Curiosidade: Reconhecimento de ejaculação precoce como uma condição pode ser traçada até a Antiguidade. É descrito na mitologia Grega que Erictônio, o Rei de Atenas, foi concebido por uma semente lançada de forma impetuosa e apaixonada por Hefesto nas coxas da deusa da sabedoria, Atenas (Ref.12). Mas apenas no final do século XIX a ejaculação precoce ganhou um status de patologia/transtorno, e o qual vem sendo reforçado desde então. Existem especialistas que criticam essa tendência, a qual seria inclusive prejudicial para a experiência sexual da mulher no sentido de favorecer o resumo do ato sexual à penetração - minimizando o papel de outros estímulos talvez mais importantes, como beijos, carinhos e, especialmente, estimulação adequada do clitóris (Ref.12) (2). 

(2) Leitura recomendada: O Ponto G existe?

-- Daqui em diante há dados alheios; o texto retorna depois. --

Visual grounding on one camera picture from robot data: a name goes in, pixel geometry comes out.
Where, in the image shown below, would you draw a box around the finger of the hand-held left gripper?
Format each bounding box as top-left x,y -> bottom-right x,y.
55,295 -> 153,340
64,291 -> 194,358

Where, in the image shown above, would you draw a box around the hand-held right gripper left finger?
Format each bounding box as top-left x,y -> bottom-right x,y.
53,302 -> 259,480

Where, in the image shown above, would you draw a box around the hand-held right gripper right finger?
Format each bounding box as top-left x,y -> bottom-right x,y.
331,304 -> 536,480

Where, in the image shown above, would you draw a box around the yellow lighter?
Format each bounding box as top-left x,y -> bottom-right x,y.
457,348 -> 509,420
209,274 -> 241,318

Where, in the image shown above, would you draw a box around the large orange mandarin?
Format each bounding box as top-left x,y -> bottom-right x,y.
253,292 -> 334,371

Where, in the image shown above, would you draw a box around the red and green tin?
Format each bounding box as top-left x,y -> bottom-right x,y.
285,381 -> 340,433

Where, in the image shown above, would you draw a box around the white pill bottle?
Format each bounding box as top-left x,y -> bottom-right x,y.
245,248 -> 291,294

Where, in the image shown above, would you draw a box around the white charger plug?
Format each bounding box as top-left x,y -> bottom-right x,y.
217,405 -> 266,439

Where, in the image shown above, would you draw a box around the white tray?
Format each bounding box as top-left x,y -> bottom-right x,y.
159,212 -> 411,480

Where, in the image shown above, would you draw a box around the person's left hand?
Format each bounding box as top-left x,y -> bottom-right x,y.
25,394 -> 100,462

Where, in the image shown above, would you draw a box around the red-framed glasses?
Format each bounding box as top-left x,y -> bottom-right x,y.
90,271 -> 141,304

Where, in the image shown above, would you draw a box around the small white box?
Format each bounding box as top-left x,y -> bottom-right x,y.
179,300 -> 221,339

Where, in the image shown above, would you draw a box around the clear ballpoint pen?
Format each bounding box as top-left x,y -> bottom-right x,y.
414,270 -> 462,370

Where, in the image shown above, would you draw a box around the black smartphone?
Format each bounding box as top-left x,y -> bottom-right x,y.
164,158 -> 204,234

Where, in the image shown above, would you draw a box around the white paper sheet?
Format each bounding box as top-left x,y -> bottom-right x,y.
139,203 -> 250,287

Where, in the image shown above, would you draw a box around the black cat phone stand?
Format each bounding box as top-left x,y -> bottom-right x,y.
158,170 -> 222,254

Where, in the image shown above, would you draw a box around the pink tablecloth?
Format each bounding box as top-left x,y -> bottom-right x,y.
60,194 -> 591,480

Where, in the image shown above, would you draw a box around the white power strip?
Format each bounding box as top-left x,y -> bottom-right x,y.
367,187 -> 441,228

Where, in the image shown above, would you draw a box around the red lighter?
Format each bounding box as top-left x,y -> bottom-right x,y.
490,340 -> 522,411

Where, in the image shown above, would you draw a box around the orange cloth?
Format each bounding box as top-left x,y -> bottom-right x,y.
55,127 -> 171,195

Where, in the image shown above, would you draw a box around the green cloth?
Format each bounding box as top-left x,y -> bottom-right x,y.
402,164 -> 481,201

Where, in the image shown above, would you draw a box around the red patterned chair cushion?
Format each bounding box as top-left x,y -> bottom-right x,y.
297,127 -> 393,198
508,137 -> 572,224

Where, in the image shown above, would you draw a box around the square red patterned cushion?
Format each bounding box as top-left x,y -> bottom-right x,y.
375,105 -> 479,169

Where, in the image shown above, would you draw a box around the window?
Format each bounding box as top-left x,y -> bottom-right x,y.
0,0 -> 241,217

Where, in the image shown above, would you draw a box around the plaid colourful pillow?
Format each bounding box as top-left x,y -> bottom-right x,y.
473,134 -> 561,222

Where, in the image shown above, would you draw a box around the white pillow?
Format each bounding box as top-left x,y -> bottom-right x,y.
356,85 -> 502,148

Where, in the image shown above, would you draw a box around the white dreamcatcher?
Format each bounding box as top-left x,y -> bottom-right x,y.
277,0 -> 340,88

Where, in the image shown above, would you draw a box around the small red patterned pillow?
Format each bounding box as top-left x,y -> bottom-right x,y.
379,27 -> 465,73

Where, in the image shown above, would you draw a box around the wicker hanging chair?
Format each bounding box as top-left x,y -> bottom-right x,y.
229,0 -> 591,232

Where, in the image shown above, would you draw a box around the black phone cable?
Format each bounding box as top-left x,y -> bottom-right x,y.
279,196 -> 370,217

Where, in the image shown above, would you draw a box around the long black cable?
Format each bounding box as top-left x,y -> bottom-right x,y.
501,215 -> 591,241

> Existe evidência de que o tempo de latência ejaculatória é significativamente maior durante a masturbação do que durante o sexo com parceiro/a em homens com EP. Em homens sem EP, a tendência é o contrário: o tempo de latência ejaculatória é tipicamente menor durante a masturbação (Ref.13). Esse padrão pode apontar um componente psicológico na patogênese da EP.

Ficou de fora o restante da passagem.